DIRECTIONS:
Retype only the lines below from the one with "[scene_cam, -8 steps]" to the one with "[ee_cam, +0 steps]", inclusive, skipping every image.

GIVEN INFORMATION:
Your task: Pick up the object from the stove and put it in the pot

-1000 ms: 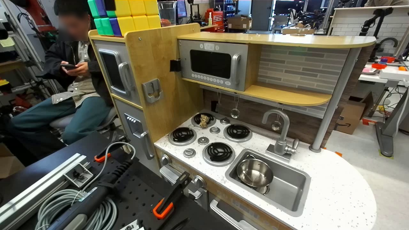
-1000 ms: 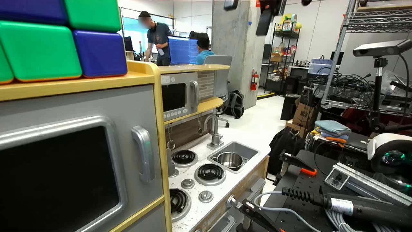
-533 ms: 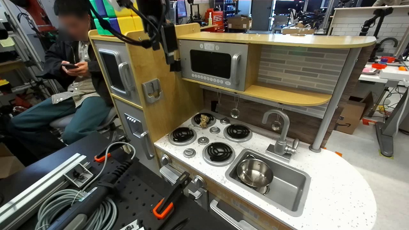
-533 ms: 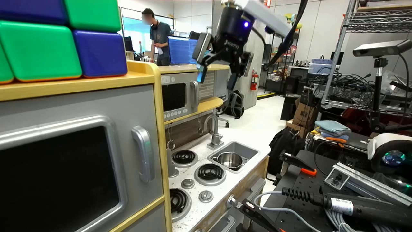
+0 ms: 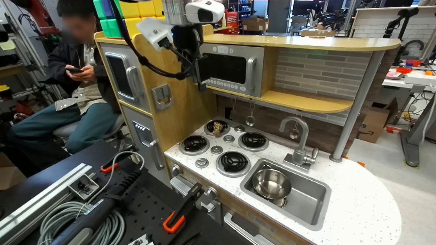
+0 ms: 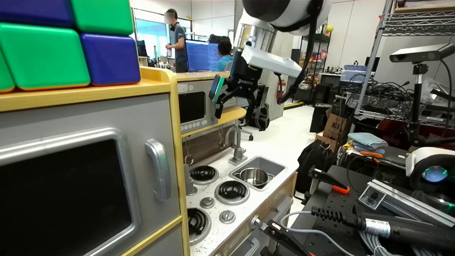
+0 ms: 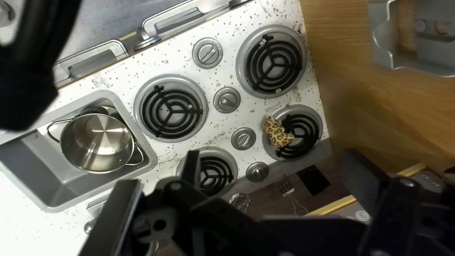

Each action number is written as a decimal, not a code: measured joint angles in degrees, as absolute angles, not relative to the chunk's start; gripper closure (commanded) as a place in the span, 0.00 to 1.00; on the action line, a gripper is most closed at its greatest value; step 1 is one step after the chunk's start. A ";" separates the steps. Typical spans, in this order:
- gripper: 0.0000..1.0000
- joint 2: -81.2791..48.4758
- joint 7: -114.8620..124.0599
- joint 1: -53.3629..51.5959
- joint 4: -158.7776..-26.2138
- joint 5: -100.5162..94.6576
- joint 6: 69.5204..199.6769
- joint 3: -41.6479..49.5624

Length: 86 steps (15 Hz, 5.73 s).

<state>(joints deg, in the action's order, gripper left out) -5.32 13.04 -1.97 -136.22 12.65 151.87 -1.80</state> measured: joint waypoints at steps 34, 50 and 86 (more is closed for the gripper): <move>0.00 -48.02 21.79 -9.73 -116.70 6.24 188.19 3.38; 0.00 -64.65 16.38 -2.91 -95.24 6.84 197.72 -7.13; 1.00 -62.34 12.10 9.88 -102.60 7.94 190.77 -20.06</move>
<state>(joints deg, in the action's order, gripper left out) -62.34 12.10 9.88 -102.60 7.94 190.77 -20.06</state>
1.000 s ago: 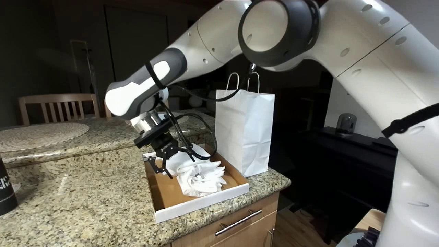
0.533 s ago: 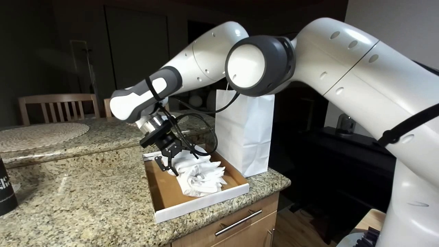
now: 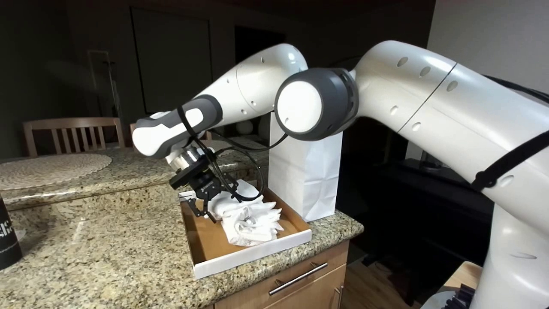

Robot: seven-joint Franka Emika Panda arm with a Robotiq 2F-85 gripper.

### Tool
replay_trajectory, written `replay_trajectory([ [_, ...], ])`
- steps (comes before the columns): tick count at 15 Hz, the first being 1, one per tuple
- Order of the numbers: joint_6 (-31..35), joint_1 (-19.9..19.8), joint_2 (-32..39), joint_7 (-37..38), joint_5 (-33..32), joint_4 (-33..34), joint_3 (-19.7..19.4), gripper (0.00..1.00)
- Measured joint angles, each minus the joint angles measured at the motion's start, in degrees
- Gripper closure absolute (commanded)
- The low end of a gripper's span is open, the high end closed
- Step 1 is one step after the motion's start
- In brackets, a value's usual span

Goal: Pick a cloth on the box and put it in the bag

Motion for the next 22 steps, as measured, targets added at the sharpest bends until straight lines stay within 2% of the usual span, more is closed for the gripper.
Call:
replay_trajectory([
  [1,-0.05,0.23,1.09,0.00,0.00,1.04,-0.36,0.00],
  [2,-0.06,0.34,2.12,0.00,-0.15,2.00,-0.64,0.25],
  [3,-0.15,0.34,2.97,0.03,-0.22,2.78,-0.89,0.26],
  [12,-7.39,0.05,5.71,-0.82,-0.07,8.53,-2.53,0.86],
  [14,-9.71,-0.25,5.95,-2.13,0.00,9.52,-2.19,0.92],
  [16,-11.68,-0.63,6.10,-3.69,0.13,10.38,-1.98,0.93],
  [18,-13.13,-1.18,6.18,-5.40,0.34,11.21,-1.70,0.90],
  [22,-13.99,-2.06,6.17,-7.38,0.67,12.74,-1.10,0.91],
])
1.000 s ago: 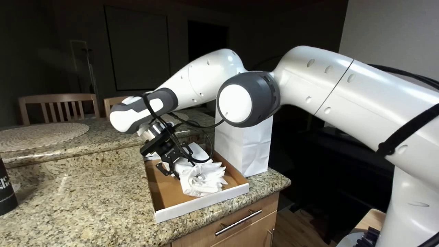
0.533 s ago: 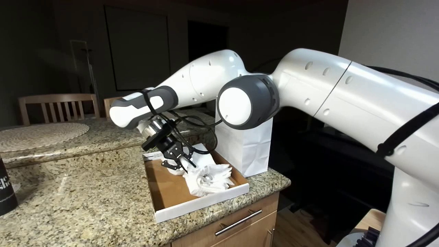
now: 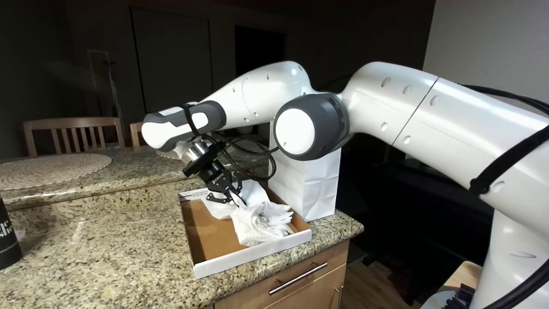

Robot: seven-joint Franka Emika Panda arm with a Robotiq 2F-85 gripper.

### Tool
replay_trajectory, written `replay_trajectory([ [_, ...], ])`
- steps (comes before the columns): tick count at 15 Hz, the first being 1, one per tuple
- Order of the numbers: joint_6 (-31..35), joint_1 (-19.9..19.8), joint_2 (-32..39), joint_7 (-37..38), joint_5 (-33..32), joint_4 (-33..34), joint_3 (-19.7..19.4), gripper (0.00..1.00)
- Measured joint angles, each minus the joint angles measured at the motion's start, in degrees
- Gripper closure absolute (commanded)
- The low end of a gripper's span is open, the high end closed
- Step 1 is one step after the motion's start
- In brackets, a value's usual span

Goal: Pick a cloth on the box and put it in the bag

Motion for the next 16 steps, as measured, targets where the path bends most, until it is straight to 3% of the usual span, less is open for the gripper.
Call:
replay_trajectory([
  [4,0.00,0.17,-0.11,-0.12,0.00,1.76,0.73,0.93],
  [5,0.00,0.26,-0.14,-0.12,0.00,2.24,0.89,0.78],
  [6,0.00,0.28,-0.14,-0.12,0.00,2.66,1.11,0.92],
  [13,-0.09,-0.22,-0.12,-0.12,0.06,3.15,1.93,0.93],
  [14,-0.09,-0.28,-0.12,-0.12,0.06,3.15,1.97,0.64],
  [16,-0.10,-0.33,-0.12,-0.12,0.06,3.16,2.02,0.57],
])
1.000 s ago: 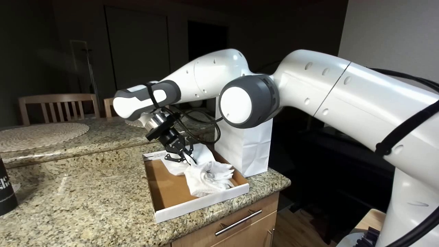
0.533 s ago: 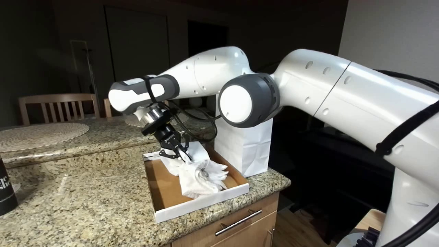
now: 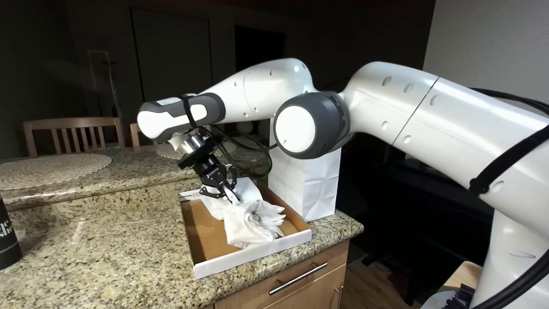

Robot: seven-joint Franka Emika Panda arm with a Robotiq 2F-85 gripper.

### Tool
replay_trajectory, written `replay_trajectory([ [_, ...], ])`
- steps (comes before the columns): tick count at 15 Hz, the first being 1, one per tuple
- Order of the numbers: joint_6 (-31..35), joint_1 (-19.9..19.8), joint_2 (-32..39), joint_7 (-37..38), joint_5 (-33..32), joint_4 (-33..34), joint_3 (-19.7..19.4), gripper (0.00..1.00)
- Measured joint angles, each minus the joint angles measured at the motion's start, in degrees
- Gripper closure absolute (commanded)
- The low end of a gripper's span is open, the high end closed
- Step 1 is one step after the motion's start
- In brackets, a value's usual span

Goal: Pick a cloth on the box and put it in the bag

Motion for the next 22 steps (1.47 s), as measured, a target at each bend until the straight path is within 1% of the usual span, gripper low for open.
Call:
replay_trajectory([
  [2,0.00,-0.01,0.00,0.00,0.00,0.09,0.04,0.44],
  [3,0.00,-0.01,0.00,0.00,0.00,0.22,0.06,0.43],
  [4,0.00,-0.01,0.00,0.00,0.00,0.41,0.08,0.81],
  [5,-0.01,-0.01,0.00,0.00,0.00,0.59,0.08,0.77],
  [6,-0.09,-0.01,0.00,0.00,0.00,0.76,0.08,0.79],
  [8,-0.32,-0.01,0.00,0.00,0.00,1.01,0.08,0.91],
  [9,-0.44,-0.01,0.00,0.00,0.00,1.04,0.08,0.94],
  [11,-0.54,-0.06,0.02,0.00,0.00,1.04,0.08,0.96],
  [13,-0.53,-0.18,0.15,0.00,0.00,1.05,0.08,0.92],
  [18,-0.53,-0.26,0.49,0.00,0.00,1.22,0.08,0.91],
  [22,-0.54,-0.27,-0.66,0.00,0.00,3.06,0.21,0.90],
])
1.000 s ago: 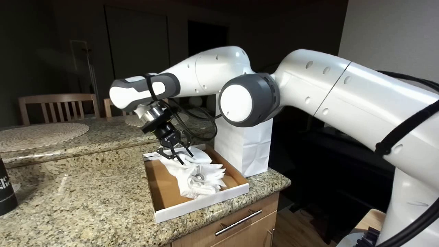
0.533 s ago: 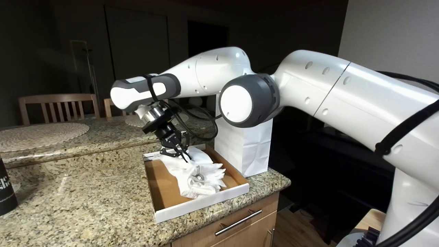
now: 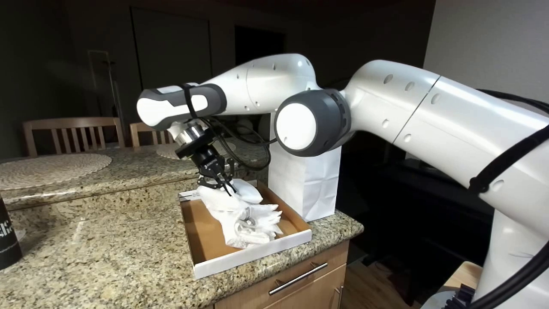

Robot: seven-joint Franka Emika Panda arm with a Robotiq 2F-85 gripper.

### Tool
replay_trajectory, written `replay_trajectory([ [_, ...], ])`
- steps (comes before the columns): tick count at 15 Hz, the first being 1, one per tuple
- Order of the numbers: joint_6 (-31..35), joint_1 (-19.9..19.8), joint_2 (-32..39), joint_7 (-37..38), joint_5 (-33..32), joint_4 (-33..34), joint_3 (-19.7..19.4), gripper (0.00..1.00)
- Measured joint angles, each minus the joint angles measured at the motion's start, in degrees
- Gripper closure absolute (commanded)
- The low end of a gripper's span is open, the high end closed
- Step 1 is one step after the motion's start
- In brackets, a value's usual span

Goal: Pick a cloth on the box and put it in the bag

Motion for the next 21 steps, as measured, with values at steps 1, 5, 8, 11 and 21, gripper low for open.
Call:
replay_trajectory([
  [1,-0.03,-0.02,-0.84,-0.13,0.02,0.41,0.23,0.90],
  [5,-1.47,-0.31,-5.80,-2.63,0.37,1.44,1.71,0.91],
  [8,-3.93,-0.97,-10.00,-3.15,1.51,2.22,2.76,0.91],
  [11,-6.49,-1.53,-14.59,-3.15,2.72,3.57,3.30,0.91],
  [21,-12.75,-7.65,-26.45,5.22,17.03,13.80,1.00,0.91],
])
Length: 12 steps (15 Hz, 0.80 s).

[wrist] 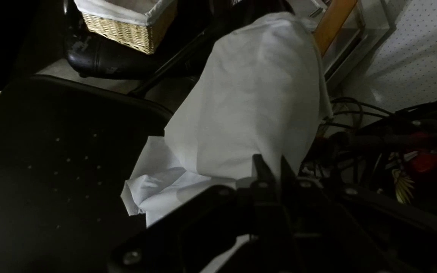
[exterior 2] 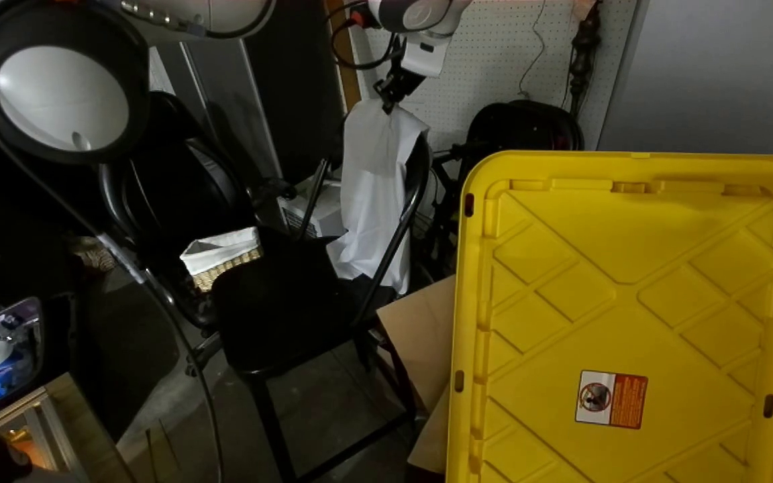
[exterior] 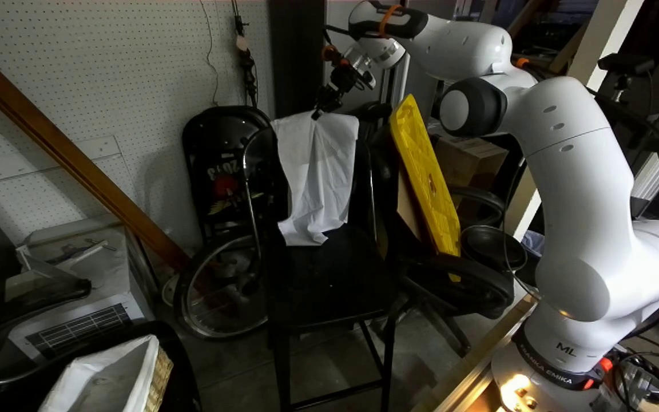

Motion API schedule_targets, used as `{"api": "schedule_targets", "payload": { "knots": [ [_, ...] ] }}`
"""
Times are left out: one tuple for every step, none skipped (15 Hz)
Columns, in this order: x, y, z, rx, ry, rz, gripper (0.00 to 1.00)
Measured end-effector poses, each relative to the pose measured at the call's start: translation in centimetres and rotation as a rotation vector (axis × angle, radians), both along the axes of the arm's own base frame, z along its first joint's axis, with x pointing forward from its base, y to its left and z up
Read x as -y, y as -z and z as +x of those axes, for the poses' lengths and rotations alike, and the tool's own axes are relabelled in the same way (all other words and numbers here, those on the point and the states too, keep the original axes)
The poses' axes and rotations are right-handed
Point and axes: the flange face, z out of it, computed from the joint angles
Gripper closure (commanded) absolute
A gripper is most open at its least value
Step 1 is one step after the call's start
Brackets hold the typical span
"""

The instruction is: Put the white towel on the seat of the chair

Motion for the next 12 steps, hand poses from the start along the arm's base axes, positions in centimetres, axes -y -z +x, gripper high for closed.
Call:
{"api": "schedule_targets", "payload": {
  "knots": [
    [-0.3, -0.1, -0.2, -0.010, -0.022, -0.001, 0.98],
    [-0.8, -0.4, -0.7, -0.028, -0.061, 0.000, 0.98],
    [-1.4, -0.7, -1.4, -0.052, -0.114, 0.003, 0.98],
    [-2.0, -1.1, -2.1, -0.074, -0.166, 0.003, 0.98],
    [-2.6, -1.7, -2.9, -0.092, -0.218, 0.002, 0.98],
    [-3.3, -2.3, -3.7, -0.107, -0.270, -0.003, 0.98],
    [-4.0, -2.9, -4.6, -0.121, -0.323, -0.011, 0.98],
    [-4.8, -3.6, -5.5, -0.133, -0.378, -0.022, 0.98],
    [-5.6, -4.3, -6.4, -0.144, -0.428, -0.033, 0.98],
    [-6.5, -4.8, -7.2, -0.155, -0.481, -0.041, 0.98],
    [-7.5, -5.1, -8.0, -0.164, -0.533, -0.042, 0.98],
    [-8.6, -5.4, -8.8, -0.174, -0.587, -0.041, 0.98]
  ]
}}
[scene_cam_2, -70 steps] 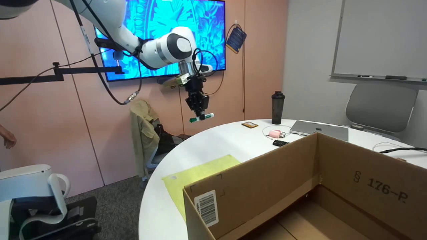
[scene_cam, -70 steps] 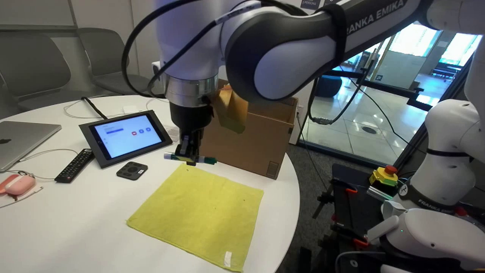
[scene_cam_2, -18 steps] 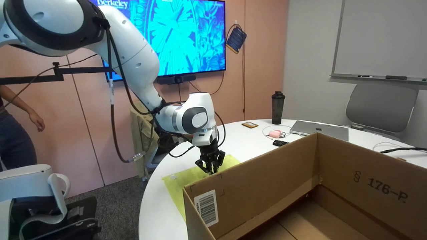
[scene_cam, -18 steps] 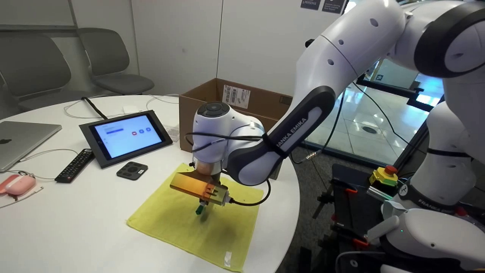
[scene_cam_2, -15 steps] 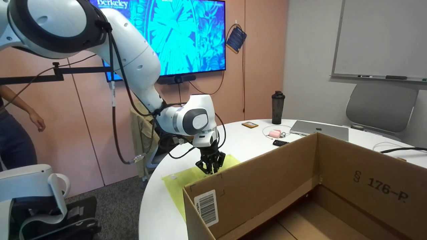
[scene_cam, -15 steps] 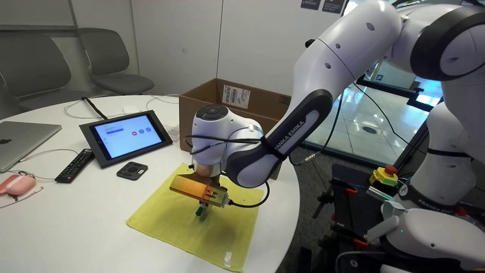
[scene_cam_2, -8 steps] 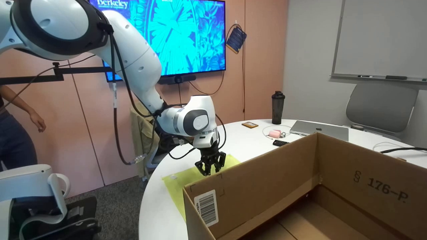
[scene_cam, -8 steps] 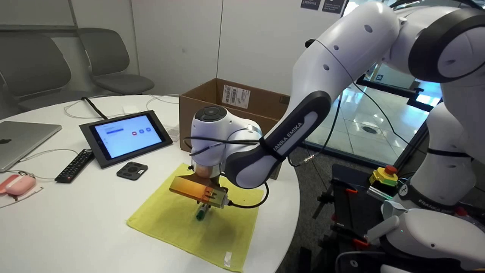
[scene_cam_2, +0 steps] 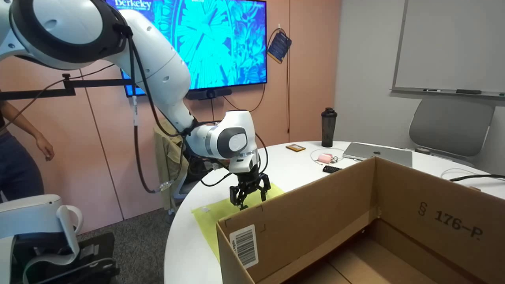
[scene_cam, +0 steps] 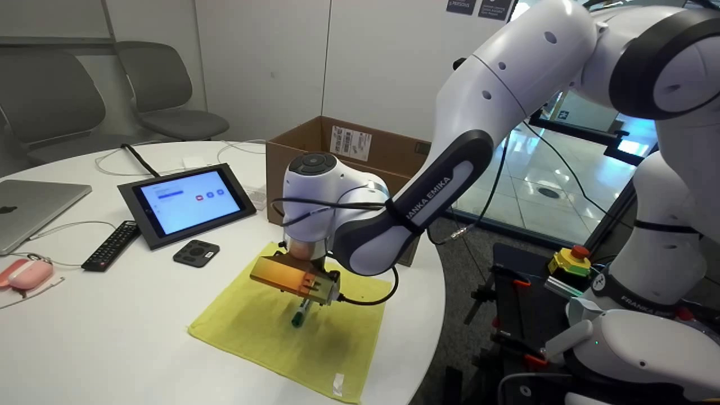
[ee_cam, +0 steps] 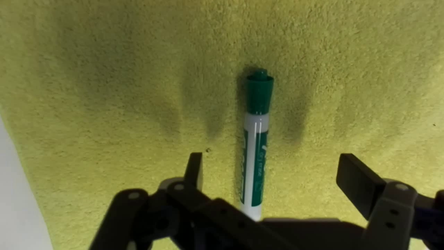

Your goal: Place the green marker on the yellow towel, fold the towel from bottom to top then left to right and right to left, pick up the towel and put it inside the brown box

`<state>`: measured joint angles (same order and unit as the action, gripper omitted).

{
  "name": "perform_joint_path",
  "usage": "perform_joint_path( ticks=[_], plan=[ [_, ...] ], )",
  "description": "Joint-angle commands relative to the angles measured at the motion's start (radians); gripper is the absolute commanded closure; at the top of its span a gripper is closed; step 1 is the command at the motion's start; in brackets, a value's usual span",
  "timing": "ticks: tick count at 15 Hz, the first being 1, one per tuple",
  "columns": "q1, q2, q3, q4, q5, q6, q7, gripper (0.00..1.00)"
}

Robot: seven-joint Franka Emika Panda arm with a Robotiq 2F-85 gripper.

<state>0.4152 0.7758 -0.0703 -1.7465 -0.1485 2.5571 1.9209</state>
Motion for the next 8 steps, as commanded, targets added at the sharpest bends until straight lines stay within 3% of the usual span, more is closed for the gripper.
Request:
perform_joint_path(
  ticks=[1,8],
  plan=[
    [0.002,-0.116,-0.014,-0.107,0.004,-0.003,0.007,0.0],
    [-0.01,-0.321,-0.025,-0.345,-0.026,-0.026,0.022,0.0]
  ],
)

TASK RESULT:
[scene_cam, -8 steps] 
[scene_cam_2, +0 steps] 
[scene_cam, +0 steps] 
[ee_cam, +0 steps] 

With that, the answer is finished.